■ **REQUIRED ACTION**: Please count the lines in this listing that include the string "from", and give only the number.

■ **GIVEN RECORDS**:
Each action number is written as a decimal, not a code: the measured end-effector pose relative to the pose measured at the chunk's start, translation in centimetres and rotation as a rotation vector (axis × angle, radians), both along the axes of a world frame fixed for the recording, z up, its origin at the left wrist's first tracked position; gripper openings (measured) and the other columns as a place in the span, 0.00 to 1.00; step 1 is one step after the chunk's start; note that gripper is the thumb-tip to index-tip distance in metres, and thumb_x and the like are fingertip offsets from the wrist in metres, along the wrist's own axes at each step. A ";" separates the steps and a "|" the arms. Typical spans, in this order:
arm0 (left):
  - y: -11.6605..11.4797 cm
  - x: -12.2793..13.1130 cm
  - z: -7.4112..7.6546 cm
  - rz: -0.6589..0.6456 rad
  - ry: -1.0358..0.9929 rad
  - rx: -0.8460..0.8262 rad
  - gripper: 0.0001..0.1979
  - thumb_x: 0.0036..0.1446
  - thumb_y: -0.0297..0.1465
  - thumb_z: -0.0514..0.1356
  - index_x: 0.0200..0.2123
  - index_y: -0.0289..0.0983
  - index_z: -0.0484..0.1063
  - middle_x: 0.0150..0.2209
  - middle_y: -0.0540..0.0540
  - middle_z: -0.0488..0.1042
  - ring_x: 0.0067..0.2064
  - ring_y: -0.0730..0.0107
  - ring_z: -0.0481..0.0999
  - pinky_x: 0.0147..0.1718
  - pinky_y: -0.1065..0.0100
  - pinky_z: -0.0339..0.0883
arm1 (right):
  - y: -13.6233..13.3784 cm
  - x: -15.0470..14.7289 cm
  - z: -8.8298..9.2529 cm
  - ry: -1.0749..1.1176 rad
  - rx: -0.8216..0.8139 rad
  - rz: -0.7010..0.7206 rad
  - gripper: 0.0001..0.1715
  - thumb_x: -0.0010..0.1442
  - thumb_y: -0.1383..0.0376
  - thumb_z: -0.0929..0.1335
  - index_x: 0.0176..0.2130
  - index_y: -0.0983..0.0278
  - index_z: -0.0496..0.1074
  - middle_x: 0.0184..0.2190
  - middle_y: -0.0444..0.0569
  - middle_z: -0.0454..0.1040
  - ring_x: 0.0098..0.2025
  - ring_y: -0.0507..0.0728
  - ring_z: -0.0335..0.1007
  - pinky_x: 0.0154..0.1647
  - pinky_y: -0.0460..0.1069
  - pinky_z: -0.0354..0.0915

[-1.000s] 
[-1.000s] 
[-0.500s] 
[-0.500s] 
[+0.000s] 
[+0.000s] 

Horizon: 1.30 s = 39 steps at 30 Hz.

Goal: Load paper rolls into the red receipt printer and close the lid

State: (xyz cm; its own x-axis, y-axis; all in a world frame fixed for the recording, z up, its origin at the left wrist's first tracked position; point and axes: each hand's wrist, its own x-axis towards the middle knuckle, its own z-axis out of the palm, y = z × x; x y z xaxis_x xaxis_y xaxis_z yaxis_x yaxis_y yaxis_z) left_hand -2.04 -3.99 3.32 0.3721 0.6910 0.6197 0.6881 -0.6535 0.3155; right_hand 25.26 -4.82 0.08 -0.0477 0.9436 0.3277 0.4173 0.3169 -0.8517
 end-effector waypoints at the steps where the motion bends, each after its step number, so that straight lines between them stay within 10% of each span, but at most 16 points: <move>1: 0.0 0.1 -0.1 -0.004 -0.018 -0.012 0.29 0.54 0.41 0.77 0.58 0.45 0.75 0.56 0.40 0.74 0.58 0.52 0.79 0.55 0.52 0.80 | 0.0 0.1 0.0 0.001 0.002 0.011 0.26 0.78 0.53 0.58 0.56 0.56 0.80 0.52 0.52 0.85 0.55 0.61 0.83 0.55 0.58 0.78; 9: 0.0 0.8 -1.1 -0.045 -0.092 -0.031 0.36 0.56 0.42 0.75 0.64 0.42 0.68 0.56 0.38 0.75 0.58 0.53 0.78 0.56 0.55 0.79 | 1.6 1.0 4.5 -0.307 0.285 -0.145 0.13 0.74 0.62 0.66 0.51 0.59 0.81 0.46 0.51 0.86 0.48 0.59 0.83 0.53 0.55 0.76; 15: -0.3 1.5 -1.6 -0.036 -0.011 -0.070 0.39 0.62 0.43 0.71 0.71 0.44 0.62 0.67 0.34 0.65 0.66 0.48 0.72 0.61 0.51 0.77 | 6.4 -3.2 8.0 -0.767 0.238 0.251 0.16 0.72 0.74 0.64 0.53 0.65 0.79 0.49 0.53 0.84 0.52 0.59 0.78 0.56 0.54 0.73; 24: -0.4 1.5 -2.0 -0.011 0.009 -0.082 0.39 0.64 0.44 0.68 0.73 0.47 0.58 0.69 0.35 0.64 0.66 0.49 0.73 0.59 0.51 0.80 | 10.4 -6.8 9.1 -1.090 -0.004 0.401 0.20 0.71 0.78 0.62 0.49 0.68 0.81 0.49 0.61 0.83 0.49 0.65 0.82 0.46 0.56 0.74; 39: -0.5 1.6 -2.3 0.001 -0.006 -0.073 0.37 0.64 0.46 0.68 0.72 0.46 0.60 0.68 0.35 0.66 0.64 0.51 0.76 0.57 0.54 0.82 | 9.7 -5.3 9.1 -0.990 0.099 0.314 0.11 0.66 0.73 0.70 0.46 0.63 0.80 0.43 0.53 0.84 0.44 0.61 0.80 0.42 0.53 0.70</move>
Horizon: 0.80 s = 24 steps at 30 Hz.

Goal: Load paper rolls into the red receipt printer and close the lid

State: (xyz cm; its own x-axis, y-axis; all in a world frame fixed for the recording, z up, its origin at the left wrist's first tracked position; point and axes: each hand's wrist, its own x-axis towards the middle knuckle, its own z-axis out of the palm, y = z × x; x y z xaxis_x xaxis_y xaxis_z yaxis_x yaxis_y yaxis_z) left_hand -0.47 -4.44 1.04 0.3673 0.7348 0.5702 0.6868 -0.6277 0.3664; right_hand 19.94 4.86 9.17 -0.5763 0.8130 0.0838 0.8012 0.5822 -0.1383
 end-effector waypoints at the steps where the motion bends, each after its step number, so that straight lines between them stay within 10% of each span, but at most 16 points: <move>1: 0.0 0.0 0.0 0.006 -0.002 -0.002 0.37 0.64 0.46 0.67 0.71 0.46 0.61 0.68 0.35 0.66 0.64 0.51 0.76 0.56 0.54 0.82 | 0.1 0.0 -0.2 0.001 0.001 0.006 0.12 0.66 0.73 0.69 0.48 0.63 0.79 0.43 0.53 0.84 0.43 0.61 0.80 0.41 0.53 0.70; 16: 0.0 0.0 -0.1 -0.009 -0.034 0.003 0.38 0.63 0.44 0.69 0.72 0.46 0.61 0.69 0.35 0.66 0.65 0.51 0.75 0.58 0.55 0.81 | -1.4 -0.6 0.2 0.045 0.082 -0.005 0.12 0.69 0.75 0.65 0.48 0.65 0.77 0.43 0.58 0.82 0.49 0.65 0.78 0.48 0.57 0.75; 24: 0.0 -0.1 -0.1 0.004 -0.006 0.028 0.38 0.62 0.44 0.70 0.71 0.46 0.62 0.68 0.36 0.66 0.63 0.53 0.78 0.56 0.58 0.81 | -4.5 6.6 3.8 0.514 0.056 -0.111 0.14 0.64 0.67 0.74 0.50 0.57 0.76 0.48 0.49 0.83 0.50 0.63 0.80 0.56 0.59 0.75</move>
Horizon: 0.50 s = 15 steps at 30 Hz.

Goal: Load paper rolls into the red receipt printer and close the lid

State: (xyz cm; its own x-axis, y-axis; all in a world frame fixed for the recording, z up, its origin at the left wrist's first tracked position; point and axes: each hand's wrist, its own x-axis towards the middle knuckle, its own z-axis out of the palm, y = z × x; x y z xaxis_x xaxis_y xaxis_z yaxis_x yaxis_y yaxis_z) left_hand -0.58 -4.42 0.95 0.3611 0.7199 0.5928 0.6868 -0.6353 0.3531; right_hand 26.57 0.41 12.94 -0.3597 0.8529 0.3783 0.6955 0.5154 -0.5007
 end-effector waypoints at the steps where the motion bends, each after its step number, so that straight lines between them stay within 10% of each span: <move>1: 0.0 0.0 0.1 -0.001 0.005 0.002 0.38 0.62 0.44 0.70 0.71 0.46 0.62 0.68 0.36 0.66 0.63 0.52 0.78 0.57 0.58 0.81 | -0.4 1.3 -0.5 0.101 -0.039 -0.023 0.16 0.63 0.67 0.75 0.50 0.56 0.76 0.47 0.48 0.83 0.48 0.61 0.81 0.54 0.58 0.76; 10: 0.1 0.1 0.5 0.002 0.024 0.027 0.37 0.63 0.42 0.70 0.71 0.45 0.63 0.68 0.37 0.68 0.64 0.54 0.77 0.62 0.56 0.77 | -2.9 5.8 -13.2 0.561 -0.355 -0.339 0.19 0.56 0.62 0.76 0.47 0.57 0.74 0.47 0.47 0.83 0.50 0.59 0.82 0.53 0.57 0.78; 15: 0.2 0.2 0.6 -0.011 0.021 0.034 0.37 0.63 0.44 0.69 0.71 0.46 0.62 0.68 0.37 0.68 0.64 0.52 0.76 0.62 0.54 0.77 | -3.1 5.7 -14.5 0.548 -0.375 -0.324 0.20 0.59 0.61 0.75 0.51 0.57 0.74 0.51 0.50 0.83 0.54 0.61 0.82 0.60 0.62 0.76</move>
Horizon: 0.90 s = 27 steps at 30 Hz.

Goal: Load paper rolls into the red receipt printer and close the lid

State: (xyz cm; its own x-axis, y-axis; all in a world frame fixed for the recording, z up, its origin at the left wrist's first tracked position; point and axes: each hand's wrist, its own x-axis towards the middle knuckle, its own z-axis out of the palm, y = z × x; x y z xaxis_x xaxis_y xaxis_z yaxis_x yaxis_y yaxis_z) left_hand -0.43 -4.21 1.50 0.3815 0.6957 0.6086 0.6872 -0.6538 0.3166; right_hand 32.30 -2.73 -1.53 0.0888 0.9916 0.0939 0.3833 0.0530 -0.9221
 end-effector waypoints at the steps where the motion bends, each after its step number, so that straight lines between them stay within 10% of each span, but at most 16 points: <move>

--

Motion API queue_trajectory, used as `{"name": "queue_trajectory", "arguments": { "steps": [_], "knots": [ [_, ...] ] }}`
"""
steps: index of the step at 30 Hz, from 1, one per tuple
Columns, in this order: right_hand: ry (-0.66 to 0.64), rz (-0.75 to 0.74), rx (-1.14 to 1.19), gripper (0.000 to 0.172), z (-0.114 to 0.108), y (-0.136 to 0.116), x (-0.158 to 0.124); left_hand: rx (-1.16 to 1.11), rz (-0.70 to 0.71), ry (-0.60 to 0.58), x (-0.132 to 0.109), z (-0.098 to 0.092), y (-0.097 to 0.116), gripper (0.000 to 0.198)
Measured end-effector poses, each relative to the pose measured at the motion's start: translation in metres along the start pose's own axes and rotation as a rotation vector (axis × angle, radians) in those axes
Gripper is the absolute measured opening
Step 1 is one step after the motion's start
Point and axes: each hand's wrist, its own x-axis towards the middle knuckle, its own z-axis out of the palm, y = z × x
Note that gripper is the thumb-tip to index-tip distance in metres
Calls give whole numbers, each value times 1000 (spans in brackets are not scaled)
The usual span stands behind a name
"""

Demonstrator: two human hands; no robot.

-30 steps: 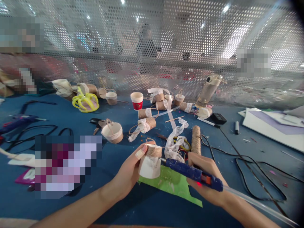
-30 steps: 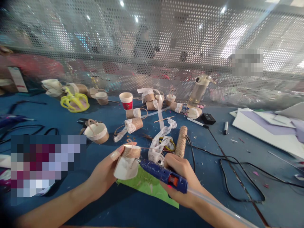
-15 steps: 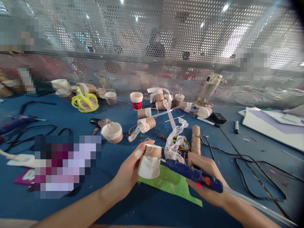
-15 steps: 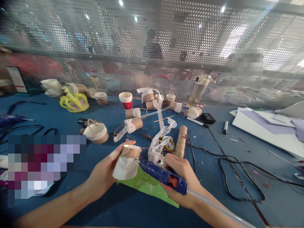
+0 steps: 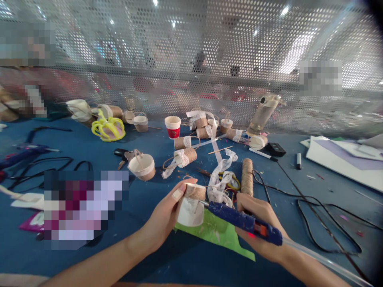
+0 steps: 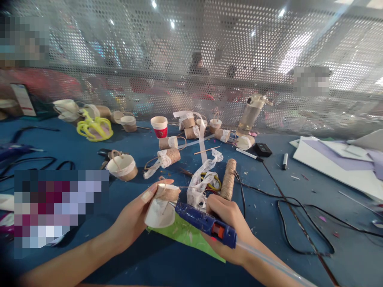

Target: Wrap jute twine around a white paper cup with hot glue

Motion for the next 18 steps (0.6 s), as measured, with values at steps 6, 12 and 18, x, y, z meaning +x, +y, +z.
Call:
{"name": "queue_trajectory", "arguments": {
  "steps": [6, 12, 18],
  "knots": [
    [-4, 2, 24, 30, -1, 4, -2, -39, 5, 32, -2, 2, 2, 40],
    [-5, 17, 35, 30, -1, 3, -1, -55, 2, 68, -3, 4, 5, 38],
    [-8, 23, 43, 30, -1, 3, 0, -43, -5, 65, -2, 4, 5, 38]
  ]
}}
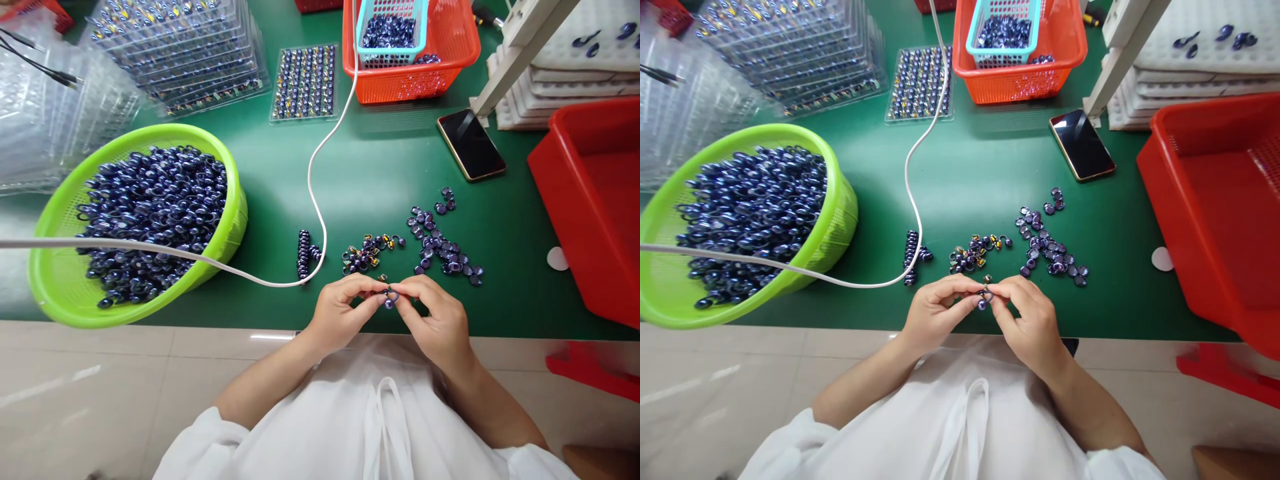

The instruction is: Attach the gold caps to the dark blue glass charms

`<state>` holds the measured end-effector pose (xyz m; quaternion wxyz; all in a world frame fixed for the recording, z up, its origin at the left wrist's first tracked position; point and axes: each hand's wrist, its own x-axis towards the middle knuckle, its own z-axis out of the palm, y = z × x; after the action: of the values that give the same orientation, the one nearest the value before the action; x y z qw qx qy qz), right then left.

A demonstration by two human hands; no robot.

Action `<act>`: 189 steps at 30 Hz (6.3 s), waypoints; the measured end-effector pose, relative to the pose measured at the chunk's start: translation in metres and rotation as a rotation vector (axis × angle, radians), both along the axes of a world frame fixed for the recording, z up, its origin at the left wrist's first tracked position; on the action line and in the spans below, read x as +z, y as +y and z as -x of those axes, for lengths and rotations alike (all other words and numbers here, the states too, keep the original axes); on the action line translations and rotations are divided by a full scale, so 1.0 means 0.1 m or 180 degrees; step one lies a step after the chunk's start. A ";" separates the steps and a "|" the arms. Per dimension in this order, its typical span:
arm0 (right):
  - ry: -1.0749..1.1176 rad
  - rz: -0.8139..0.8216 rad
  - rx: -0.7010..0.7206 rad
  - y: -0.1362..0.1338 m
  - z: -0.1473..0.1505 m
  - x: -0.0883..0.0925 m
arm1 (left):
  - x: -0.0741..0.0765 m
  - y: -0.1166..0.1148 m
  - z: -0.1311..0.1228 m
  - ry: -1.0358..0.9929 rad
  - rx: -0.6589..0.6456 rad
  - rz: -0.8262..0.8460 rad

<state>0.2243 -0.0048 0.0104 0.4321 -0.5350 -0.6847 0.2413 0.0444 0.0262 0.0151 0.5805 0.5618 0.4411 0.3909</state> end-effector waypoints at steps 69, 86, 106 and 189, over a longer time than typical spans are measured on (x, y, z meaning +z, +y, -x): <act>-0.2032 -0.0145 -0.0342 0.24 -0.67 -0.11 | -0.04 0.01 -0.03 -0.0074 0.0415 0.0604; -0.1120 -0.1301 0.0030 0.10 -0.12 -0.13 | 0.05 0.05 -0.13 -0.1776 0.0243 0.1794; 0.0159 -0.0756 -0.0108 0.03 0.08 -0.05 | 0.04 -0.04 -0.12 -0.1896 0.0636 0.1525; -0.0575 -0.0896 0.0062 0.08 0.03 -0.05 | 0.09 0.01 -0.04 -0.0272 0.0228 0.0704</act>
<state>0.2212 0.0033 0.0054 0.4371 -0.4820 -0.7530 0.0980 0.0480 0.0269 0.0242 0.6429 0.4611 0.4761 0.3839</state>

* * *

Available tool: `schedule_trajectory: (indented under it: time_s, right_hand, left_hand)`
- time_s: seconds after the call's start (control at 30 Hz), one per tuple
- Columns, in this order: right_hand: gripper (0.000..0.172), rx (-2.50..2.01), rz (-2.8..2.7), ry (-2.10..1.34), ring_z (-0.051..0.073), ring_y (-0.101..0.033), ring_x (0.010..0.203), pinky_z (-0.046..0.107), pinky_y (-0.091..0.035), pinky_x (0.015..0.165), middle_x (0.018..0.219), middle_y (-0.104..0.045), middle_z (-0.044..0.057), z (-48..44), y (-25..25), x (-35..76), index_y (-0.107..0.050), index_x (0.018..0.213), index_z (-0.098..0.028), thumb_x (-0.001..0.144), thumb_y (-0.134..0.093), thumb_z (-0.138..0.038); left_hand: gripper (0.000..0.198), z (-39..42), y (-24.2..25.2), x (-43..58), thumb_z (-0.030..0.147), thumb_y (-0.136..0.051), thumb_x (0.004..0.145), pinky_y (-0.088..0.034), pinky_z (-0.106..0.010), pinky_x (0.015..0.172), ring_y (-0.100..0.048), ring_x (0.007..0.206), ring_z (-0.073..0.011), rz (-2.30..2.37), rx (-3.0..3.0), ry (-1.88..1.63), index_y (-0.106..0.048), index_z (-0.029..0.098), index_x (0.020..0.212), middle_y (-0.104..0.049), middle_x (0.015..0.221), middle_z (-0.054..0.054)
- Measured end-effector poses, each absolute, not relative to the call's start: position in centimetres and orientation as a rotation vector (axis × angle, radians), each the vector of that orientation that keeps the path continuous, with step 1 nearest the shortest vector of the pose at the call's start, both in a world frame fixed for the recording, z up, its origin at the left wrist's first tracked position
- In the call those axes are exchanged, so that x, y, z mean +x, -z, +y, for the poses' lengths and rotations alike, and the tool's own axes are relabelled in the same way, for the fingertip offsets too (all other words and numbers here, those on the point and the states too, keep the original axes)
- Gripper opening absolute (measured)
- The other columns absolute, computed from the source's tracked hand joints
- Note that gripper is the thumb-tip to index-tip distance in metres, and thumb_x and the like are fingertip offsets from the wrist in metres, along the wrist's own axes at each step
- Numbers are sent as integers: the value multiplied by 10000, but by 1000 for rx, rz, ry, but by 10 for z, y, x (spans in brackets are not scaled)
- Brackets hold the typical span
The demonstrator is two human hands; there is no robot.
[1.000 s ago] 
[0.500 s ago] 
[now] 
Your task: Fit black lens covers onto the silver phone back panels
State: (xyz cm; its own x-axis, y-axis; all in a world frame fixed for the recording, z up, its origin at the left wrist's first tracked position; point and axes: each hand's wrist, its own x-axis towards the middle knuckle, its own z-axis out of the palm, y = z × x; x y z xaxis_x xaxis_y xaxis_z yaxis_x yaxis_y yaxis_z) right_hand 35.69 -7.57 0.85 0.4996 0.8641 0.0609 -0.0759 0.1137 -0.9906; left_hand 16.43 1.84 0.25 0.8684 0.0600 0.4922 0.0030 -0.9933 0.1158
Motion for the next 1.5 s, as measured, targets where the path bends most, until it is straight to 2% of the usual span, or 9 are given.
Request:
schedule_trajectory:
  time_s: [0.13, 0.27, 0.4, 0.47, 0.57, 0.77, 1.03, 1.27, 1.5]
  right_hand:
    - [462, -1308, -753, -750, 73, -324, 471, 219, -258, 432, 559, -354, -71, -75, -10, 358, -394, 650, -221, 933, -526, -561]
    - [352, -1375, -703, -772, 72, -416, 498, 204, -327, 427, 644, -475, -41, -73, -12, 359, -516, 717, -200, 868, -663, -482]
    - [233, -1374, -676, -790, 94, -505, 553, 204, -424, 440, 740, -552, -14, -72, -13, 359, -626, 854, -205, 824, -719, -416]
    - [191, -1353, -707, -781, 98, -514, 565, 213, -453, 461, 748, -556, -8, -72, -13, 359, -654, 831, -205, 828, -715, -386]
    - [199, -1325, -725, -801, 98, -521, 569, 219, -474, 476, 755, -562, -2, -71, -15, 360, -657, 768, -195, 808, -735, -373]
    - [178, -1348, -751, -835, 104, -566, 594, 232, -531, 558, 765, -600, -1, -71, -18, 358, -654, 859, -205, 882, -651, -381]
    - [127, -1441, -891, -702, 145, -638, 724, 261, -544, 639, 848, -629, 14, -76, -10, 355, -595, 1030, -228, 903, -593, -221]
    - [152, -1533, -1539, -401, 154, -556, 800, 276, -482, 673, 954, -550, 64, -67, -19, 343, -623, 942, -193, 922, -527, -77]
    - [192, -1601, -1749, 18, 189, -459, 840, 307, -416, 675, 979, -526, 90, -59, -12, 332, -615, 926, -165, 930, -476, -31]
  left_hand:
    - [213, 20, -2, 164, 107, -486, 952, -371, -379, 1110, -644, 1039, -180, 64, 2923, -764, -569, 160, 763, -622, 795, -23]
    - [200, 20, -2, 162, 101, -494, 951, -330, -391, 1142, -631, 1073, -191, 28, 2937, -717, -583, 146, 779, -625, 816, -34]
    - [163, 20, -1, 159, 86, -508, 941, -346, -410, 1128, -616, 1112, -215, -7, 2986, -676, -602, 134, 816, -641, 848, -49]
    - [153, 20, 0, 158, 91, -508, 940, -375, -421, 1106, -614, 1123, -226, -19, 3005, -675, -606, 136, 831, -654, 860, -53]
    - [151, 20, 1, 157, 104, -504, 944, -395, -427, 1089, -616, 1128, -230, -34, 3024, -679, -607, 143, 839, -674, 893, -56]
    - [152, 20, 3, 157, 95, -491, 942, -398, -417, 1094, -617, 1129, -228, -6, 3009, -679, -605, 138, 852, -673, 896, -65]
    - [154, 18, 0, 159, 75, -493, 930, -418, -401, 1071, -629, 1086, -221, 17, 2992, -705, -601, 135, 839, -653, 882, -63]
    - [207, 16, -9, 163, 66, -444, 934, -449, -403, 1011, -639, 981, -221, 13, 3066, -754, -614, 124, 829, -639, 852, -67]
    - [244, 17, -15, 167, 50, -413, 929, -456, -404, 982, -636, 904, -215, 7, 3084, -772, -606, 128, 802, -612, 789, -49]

■ **ANSWER FOR THIS EXERCISE**: 4